**Task to carry out**
Set down the first line below and each line after it, ending with the one that holds "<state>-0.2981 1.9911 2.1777". Pictures do not belong in the copy.

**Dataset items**
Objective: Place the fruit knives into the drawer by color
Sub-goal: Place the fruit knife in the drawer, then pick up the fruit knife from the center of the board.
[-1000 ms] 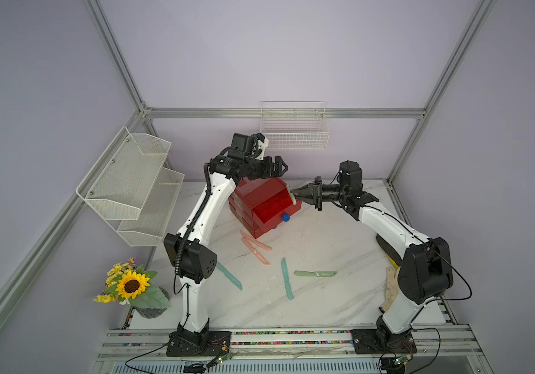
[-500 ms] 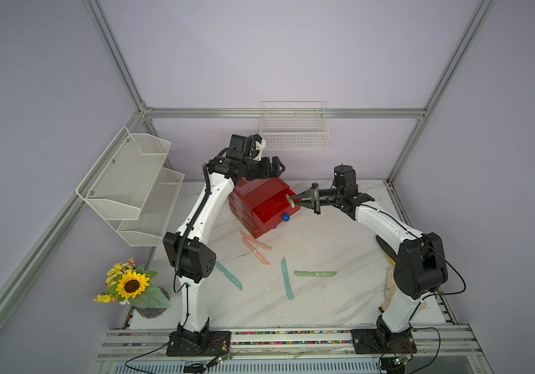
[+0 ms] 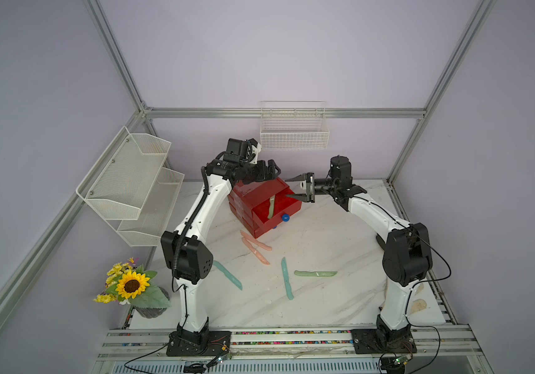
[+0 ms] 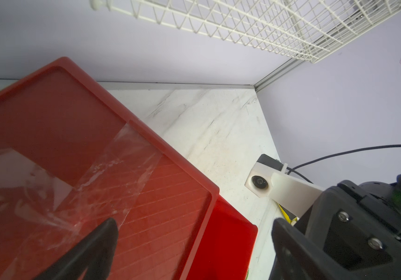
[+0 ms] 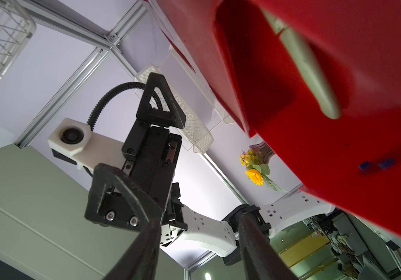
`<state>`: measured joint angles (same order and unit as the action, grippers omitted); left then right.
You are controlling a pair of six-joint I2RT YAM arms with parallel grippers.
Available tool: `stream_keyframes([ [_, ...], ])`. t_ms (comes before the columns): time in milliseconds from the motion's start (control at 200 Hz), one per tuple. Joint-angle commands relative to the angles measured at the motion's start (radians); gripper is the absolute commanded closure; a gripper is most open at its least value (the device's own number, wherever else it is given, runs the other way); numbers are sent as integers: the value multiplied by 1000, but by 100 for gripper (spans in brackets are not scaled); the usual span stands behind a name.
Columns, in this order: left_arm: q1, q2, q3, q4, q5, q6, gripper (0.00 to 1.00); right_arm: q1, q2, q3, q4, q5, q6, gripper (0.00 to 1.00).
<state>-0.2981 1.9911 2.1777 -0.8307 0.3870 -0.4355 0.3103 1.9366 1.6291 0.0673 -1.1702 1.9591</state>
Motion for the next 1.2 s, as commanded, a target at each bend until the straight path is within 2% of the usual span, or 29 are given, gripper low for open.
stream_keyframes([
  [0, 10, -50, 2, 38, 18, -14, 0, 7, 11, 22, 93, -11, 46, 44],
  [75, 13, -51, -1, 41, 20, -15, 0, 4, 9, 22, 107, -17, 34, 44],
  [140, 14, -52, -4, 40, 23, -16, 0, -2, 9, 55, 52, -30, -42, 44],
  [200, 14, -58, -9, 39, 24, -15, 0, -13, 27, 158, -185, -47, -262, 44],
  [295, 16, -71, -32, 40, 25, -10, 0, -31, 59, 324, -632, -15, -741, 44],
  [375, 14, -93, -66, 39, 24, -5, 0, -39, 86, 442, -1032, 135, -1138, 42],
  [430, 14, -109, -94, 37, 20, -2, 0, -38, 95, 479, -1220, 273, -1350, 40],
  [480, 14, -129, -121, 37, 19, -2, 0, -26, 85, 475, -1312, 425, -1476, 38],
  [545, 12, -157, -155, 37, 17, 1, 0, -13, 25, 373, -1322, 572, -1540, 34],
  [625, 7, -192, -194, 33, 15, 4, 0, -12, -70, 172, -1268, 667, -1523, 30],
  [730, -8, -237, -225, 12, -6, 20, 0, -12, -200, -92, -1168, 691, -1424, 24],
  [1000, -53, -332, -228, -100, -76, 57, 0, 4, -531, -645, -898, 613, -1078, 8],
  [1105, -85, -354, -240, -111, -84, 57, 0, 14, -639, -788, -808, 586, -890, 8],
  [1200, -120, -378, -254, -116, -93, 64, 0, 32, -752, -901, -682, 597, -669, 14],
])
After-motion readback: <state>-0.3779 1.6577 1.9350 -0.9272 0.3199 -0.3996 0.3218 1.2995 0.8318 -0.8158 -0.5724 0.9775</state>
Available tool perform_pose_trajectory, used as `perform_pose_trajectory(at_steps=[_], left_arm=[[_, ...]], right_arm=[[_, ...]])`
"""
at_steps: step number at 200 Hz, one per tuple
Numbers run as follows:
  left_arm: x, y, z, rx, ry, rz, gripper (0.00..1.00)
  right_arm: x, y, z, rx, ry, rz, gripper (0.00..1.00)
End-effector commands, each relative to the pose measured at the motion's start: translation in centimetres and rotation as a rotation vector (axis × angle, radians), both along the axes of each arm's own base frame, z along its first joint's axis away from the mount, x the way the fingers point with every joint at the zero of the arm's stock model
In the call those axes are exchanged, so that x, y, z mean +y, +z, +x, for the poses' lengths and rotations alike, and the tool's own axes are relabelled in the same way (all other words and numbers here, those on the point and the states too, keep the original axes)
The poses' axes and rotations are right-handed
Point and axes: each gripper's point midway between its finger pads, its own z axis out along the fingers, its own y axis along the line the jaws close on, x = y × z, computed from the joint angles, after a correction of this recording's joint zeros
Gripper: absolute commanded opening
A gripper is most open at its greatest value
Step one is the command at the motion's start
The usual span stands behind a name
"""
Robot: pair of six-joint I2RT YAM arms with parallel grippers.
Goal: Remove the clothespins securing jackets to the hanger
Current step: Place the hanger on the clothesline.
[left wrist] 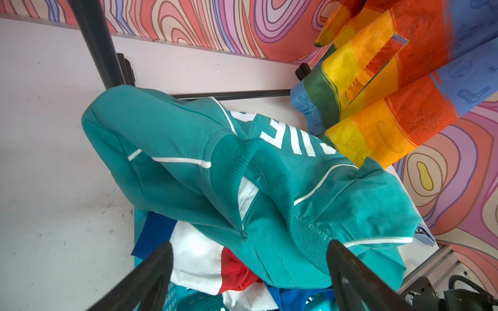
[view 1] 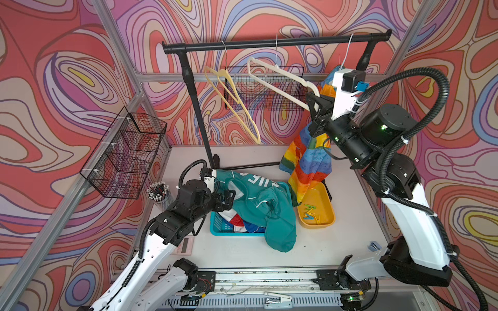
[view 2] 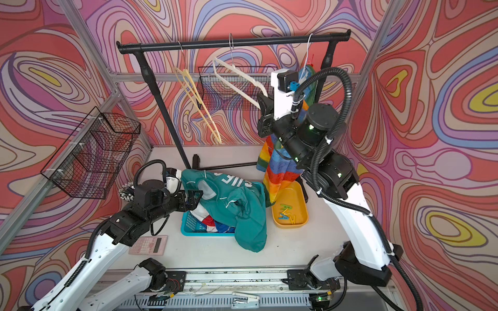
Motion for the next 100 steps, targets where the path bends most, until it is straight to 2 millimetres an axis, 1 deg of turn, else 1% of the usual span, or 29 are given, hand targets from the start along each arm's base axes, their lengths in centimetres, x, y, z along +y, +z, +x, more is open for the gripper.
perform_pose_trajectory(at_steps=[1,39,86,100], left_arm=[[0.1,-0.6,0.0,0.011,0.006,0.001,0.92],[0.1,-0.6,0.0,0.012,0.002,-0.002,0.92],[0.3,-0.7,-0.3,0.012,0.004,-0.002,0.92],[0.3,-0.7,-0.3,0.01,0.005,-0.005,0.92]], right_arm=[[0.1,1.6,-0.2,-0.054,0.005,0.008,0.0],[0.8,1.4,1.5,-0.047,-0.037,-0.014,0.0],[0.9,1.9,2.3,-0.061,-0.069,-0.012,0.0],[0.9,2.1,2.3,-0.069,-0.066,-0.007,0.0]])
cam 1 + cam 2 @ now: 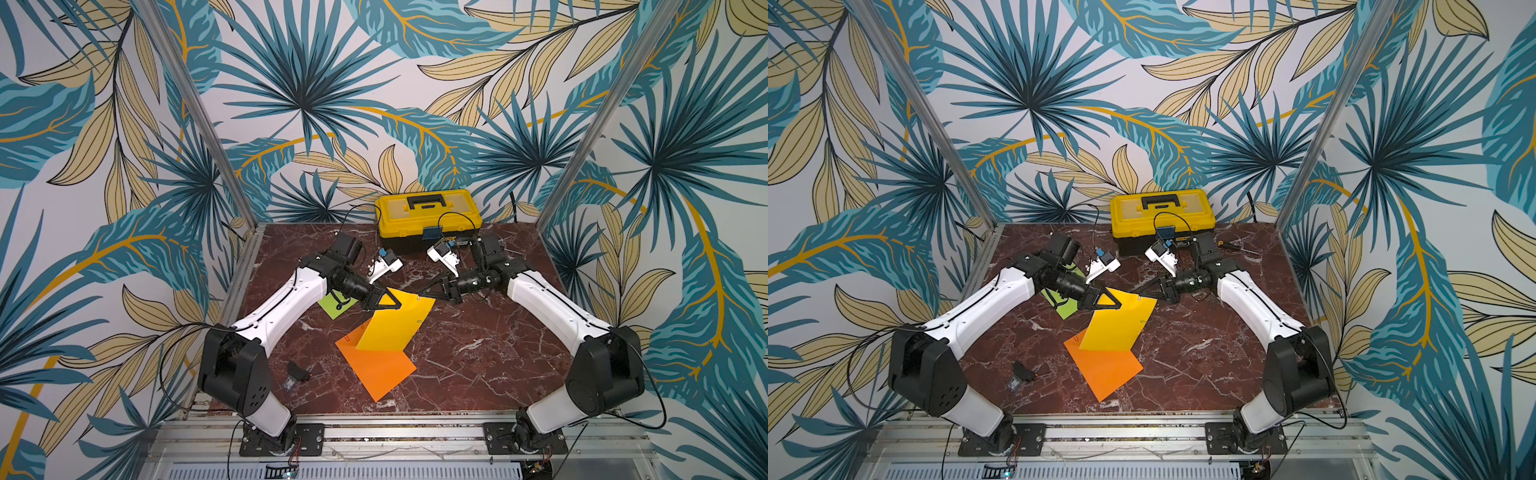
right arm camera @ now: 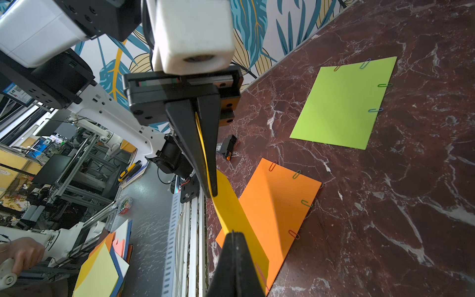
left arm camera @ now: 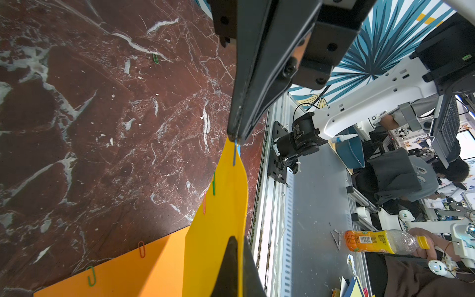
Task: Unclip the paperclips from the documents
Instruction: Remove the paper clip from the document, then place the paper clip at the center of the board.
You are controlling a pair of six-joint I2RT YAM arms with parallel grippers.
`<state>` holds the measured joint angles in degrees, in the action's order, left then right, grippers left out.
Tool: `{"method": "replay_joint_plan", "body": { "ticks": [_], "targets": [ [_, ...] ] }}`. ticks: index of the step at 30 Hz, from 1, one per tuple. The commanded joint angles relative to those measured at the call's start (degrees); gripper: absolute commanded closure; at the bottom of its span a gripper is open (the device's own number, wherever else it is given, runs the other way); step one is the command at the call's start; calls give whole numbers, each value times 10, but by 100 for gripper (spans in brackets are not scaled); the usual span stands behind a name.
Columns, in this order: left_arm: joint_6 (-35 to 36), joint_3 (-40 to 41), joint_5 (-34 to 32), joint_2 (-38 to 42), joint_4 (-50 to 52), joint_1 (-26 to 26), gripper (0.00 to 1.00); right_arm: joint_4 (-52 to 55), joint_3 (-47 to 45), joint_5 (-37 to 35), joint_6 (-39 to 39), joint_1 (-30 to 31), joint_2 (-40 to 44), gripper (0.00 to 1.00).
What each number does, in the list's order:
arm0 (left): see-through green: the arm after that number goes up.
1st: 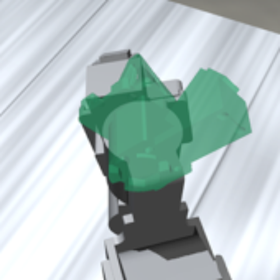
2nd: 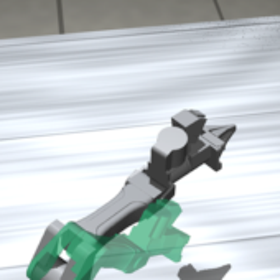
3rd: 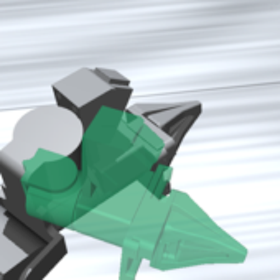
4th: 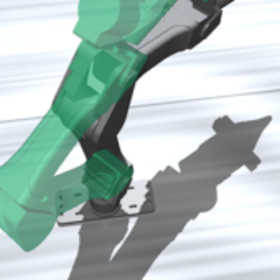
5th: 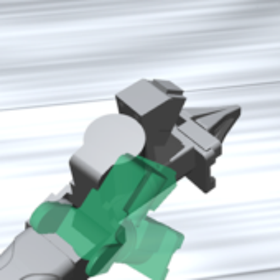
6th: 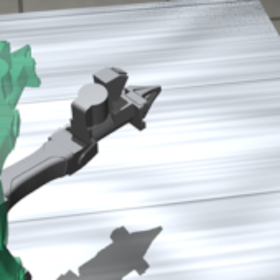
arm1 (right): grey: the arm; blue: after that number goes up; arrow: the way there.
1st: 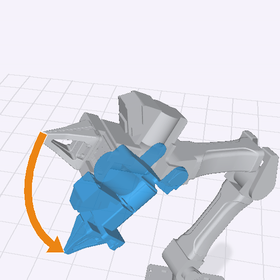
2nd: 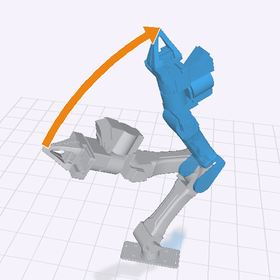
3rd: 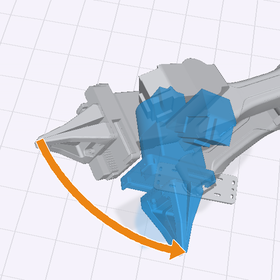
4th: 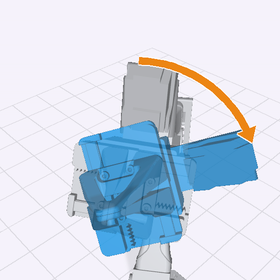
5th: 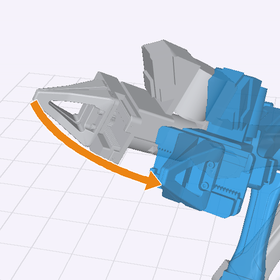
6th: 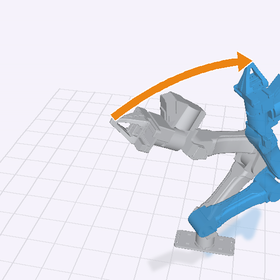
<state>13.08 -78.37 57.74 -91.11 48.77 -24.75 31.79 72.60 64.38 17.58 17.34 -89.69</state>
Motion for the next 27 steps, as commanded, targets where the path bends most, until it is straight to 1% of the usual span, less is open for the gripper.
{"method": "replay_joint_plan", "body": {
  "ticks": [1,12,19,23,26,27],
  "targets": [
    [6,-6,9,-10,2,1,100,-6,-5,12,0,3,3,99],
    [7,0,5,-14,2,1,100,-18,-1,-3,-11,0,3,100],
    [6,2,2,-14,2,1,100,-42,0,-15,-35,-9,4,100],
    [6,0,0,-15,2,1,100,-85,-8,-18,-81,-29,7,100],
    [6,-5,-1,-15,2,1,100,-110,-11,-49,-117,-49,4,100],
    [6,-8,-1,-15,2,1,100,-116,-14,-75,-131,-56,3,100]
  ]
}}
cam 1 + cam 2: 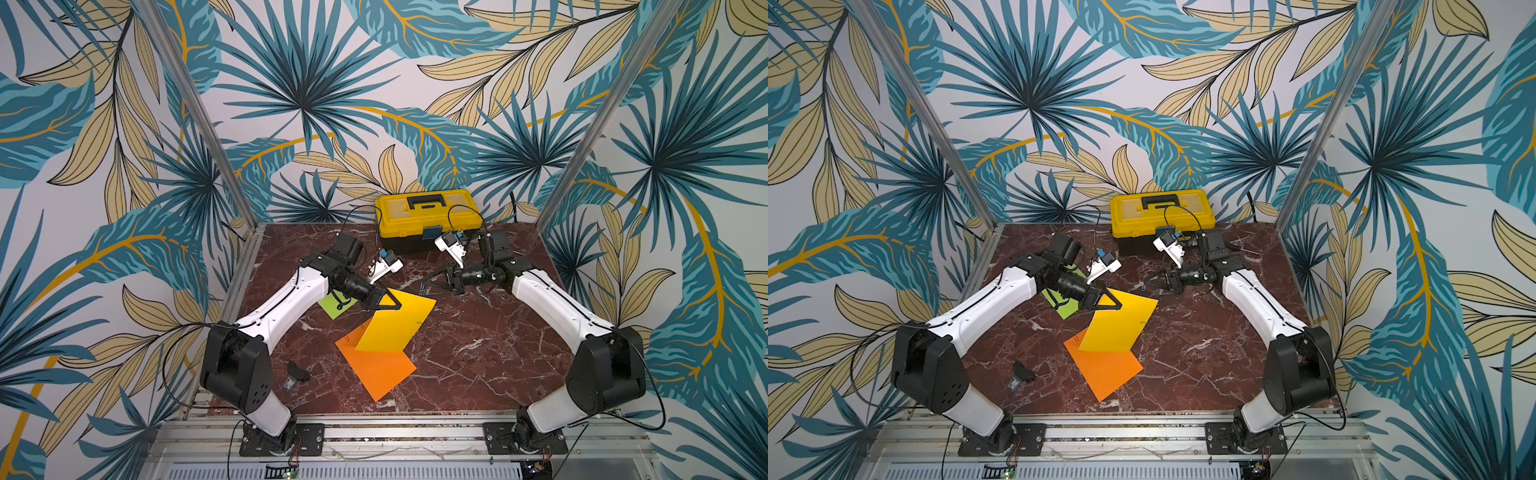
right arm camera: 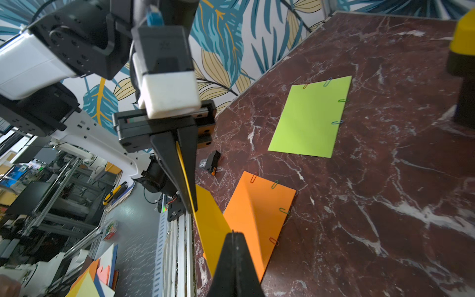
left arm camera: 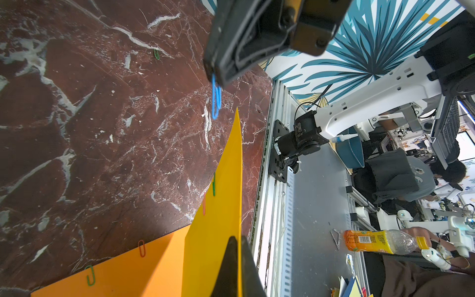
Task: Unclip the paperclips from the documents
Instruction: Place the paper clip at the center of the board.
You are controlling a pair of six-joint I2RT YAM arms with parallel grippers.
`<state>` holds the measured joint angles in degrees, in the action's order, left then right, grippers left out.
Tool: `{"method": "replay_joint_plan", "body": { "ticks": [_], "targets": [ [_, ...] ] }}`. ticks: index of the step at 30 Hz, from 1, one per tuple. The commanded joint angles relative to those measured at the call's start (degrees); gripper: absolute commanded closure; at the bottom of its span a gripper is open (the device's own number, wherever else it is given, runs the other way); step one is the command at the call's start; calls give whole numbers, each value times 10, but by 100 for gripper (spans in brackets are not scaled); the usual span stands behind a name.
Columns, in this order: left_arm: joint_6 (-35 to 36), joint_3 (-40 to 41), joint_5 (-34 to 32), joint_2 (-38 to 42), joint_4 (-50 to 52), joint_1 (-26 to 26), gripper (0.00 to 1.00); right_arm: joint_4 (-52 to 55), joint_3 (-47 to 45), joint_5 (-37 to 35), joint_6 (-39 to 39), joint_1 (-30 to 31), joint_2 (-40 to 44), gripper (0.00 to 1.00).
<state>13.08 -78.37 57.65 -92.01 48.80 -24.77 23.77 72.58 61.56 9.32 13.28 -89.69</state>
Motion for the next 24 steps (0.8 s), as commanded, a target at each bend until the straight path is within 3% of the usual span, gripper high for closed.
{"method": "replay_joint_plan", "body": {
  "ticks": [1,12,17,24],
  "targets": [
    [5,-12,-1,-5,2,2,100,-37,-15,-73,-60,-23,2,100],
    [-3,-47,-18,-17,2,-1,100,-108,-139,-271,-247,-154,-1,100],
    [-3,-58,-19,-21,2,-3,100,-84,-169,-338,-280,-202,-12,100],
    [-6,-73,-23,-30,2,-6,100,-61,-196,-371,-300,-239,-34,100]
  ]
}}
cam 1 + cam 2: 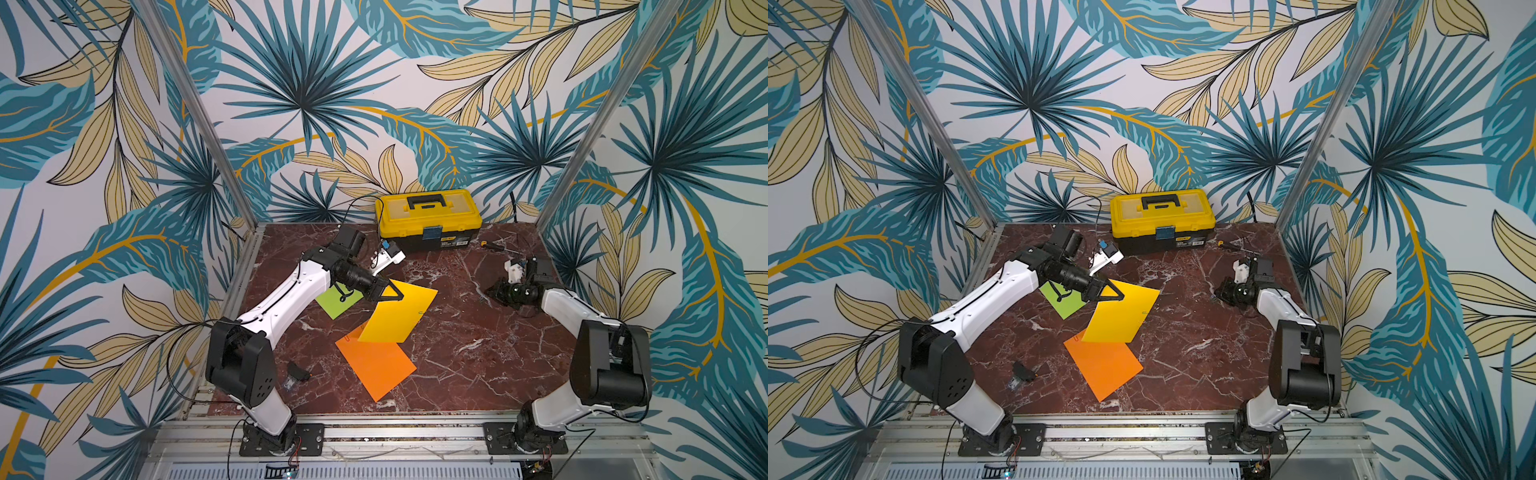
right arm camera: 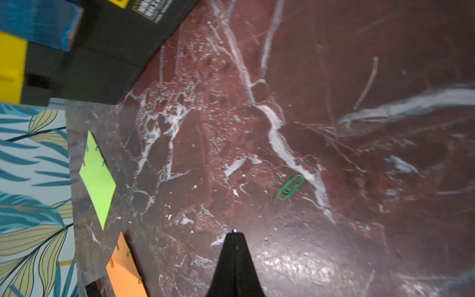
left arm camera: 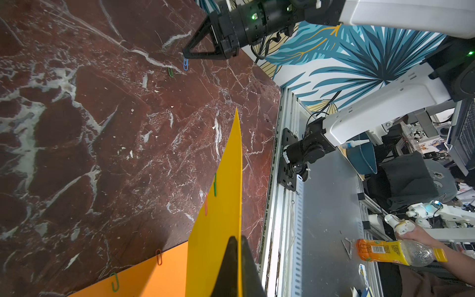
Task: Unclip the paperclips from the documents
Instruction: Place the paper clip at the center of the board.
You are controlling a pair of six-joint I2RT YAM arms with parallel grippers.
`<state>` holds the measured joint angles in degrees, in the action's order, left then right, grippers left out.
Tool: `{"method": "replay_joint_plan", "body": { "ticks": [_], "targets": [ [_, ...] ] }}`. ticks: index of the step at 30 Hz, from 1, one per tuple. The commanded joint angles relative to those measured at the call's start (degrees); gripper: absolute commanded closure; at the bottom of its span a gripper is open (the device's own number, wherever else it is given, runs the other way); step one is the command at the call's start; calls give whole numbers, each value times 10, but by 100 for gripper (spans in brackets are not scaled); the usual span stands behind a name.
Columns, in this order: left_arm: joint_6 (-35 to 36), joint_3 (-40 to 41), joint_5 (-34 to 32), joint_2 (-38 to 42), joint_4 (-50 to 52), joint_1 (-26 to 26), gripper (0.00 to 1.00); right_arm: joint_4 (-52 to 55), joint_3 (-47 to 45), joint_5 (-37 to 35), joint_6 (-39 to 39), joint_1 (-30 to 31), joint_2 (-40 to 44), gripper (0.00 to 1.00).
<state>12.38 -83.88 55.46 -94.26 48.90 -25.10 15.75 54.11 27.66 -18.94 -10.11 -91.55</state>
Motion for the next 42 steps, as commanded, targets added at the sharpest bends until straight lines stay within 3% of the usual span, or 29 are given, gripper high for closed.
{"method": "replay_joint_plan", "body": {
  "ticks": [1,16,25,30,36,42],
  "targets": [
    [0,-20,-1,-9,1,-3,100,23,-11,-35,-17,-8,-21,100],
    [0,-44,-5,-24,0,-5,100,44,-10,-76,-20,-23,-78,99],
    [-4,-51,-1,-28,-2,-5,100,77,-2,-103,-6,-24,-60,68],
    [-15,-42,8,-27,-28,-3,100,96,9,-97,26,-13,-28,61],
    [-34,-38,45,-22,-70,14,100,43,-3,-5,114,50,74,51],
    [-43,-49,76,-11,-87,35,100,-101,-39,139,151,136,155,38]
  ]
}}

**Answer section**
Objective: Place the fruit knives into the drawer by color
Sub-goal: Place the fruit knife in the drawer, then pick up the fruit knife from the center of the board.
[-1000 ms] 
[-500 ms] 
[+0 ms] 
[+0 ms] 
[+0 ms] 
`<state>`: measured joint angles (same order and unit as the action, grippers omitted); left then right.
You are controlling a pair of six-joint I2RT YAM arms with parallel grippers.
Available tool: `stream_keyframes([ [_, ...], ])`. t_ms (comes before the columns): time in milliseconds from the motion's start (control at 200 Hz), one per tuple. Joint-angle commands relative to the angles measured at the motion's start (radians); gripper is the absolute commanded closure; a gripper is most open at its least value (the device's own number, wherever else it is given, runs the other way); numbers are sent as integers: the value multiplied by 1000, but by 100 for gripper (spans in brackets are not scaled); the usual span stands behind a name.
Columns, in this order: left_arm: q1, q2, q3, q4, q5, q6, gripper (0.00 to 1.00); right_arm: q1, q2, q3, q4, q5, q6, gripper (0.00 to 1.00).
<state>-0.2981 1.9911 2.1777 -0.8307 0.3870 -0.4355 0.3103 1.9366 1.6291 0.0673 -1.1702 1.9591</state>

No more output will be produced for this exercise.